### Brief
Once you find the line with "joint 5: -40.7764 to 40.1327" in the data that follows, repeat it and every line after it exactly, through the line with "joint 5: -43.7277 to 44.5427".

■ ■ ■ ■

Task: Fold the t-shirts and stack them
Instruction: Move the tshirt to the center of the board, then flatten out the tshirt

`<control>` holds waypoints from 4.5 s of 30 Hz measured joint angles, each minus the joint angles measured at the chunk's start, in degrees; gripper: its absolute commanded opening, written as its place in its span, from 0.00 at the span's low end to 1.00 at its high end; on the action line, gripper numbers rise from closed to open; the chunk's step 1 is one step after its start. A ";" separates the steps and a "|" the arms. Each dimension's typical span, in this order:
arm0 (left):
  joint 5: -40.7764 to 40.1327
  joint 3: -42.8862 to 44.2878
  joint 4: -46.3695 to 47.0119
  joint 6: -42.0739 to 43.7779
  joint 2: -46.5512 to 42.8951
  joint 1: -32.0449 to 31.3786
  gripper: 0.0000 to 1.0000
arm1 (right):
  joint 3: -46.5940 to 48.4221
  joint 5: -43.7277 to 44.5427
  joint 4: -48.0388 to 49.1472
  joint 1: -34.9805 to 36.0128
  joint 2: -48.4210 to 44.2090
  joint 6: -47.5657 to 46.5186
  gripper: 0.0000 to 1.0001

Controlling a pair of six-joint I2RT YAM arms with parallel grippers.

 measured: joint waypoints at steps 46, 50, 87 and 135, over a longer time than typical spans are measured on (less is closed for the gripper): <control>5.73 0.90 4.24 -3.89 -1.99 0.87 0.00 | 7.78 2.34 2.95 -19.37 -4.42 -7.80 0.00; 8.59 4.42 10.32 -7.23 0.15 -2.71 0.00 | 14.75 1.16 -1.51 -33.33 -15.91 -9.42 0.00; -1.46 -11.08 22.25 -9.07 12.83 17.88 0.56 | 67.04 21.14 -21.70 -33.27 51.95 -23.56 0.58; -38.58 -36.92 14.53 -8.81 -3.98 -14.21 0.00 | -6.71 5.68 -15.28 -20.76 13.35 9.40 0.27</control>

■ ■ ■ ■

### Answer to this problem
  joint 5: -40.7764 to 40.1327
  joint 3: -42.8862 to 44.2878
  joint 4: -46.3695 to 47.0119
  joint 6: -42.0739 to 43.7779
  joint 2: -46.5512 to 42.8951
  joint 1: -32.0449 to 31.3786
  gripper: 0.0000 to 1.0000
arm1 (right):
  joint 3: -46.5940 to 48.4221
  joint 5: -43.7277 to 44.5427

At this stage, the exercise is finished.